Eventually, they had to rewrite.
The modern stack:
They moved away from their custom Go implementation and adopted:
- DataFusion for query execution
- Apache Arrow for data transfer
- Delta Lake for object storage
This worked well until serialization (Arrow to Parquet) and deserialization (Delta Lake JSON to Arrow) became too costly.
Enter Vortex:
The final part highlighted Vortex, a zero-copy columnar data format that addressed the serialization overhead.
The talk was a good illustration of how real products evolve, hitting walls and finding open-source solutions at every turn.
A brief eBPF detour
We also attended two eBPF-related talks. I have essentially zero background in eBPF and wanted to understand what the eBPF was about (the eBPF track was enormous). I didn’t take notes because I was fully focused on following along, but they were interesting introductions to a technology I didn’t know about.

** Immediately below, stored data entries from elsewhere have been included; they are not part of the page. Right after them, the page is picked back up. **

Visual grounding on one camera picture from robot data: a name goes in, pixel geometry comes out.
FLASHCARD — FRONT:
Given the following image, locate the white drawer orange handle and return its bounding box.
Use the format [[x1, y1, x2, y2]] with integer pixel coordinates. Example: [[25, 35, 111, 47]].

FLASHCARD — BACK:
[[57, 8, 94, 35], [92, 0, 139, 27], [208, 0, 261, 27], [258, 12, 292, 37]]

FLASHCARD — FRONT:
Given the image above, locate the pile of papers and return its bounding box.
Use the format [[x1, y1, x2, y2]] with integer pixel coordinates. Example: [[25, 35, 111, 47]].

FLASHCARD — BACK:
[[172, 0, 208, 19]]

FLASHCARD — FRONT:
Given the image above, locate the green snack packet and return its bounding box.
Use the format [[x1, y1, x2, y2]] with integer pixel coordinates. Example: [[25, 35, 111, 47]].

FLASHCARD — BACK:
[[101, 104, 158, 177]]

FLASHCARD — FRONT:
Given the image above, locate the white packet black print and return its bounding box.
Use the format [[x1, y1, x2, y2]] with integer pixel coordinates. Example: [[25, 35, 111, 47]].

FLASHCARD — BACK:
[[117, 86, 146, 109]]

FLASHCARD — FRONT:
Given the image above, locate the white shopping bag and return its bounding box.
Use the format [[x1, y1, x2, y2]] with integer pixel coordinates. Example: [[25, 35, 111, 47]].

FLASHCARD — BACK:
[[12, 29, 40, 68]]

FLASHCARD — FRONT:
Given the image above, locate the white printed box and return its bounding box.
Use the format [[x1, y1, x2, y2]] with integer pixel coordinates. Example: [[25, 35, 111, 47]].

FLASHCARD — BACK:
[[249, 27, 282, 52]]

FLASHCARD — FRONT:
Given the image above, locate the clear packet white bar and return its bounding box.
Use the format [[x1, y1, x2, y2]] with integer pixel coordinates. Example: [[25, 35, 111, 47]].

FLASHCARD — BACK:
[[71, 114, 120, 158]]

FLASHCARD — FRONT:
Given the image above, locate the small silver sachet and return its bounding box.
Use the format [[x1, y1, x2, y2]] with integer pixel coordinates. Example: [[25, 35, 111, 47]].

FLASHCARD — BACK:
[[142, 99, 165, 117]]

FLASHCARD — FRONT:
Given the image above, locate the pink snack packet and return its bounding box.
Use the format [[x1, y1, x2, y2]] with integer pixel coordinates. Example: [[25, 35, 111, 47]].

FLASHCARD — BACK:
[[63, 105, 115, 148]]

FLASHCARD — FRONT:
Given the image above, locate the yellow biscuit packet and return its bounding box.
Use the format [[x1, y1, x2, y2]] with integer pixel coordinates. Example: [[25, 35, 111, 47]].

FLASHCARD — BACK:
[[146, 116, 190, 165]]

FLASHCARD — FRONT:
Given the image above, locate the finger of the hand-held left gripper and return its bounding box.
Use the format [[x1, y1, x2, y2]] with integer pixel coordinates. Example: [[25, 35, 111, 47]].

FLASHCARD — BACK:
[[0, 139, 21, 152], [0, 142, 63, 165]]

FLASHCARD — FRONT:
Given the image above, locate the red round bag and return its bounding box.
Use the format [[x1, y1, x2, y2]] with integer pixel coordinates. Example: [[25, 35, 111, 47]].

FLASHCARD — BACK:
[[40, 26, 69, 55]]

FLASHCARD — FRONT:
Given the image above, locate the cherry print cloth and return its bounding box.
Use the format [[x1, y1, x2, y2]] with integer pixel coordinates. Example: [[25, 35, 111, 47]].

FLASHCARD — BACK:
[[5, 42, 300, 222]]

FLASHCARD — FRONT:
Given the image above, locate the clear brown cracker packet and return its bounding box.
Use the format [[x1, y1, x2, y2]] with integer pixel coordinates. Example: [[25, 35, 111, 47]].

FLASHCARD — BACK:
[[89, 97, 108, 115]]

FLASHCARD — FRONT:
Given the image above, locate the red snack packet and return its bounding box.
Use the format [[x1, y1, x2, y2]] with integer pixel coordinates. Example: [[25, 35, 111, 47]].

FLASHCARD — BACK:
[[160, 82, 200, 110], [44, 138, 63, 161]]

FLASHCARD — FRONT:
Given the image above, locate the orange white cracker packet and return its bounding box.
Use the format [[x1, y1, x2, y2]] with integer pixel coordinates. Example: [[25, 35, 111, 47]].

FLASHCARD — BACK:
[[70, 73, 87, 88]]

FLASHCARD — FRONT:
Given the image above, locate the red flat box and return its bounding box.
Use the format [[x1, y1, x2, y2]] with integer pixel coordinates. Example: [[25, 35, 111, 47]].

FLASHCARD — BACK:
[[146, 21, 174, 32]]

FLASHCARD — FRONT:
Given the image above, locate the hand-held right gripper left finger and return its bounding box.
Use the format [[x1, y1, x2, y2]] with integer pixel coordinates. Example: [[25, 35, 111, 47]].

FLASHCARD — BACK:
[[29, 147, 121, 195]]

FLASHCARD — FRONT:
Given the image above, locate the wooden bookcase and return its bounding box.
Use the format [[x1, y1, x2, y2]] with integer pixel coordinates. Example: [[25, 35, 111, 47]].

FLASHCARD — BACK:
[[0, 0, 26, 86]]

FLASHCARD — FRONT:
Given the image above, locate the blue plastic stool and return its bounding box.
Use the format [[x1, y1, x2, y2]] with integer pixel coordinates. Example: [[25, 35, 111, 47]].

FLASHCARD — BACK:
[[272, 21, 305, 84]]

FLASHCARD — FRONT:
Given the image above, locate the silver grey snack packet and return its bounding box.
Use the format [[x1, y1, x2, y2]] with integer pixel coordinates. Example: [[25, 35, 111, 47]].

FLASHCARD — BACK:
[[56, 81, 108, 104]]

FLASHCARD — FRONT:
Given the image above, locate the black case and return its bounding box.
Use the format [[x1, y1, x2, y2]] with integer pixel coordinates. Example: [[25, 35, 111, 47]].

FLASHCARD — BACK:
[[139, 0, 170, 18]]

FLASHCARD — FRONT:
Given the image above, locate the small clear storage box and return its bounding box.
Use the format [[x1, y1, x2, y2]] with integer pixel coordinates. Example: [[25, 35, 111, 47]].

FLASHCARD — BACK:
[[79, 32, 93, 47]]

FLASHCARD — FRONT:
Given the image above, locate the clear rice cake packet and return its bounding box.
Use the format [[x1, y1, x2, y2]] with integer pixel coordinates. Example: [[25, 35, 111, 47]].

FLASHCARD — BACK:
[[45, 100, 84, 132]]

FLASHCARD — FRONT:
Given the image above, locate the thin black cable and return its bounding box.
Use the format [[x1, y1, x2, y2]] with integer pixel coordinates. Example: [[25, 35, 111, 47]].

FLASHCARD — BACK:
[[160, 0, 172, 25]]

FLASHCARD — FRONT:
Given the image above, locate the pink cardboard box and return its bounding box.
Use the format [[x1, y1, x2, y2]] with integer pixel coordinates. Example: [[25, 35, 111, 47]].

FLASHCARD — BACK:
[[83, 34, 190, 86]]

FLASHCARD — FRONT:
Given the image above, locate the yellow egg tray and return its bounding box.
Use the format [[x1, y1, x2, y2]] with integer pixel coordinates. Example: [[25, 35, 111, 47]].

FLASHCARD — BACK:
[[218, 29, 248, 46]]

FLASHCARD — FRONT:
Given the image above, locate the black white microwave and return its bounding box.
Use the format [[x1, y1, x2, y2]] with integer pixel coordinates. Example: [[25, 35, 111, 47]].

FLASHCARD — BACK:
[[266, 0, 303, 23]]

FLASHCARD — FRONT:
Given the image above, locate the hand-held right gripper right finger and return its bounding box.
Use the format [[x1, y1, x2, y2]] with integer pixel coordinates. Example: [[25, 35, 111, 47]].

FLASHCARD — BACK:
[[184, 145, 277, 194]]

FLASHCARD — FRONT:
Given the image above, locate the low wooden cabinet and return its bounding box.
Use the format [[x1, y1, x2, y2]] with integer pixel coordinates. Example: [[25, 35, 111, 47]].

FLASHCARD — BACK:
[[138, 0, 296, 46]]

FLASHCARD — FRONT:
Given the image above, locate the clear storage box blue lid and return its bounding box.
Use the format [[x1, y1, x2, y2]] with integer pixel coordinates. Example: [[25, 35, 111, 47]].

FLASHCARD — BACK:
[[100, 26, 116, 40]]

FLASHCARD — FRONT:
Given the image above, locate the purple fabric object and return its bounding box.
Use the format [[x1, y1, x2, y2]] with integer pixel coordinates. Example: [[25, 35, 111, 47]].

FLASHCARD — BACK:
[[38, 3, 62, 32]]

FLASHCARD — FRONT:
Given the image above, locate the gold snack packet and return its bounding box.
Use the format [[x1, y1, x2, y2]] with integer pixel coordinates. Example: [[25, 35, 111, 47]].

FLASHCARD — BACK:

Talks I missed (and want to watch)
Schedule conflicts meant missing some talks I was excited about:
- Cracking Open PostgreSQL’s SELECT Execution Pipeline
- NixOS for Deterministic Distributed System Benchmarking
- LSM vs B-Tree: RocksDB vs WiredTiger
- DataFusion Federation
Sunday talks I’m eager to watch
I couldn’t stay for the full two days. But here’s my watchlist for when recordings become available:
- Nix Forge
- Rust Gitoxide
- Rust ClickHouse
- Rust Deterministic Simulation Testing
- Programmable Networking with Rama
- Open Mapping Tech
- We’d Build It But They Didn’t Come
Watch from home
If you didn’t know about FOSDEM or couldn’t make it to Brussels, the organizers had set up livestreams from each room, which is an awesome thing to do. These livestreams will hopefully eventually become individual recordings at video.fosdem.org/2026. Every presentation is associated with a room, so to watch it, one just needs to find the relevant room from the schedule and watch away.
Thank you, FOSDEM
Last but not least: a big thank you to the FOSDEM team. Organizing an event of this scale for thousands of attendees from around the world, completely free, is an unimaginably incredible feat!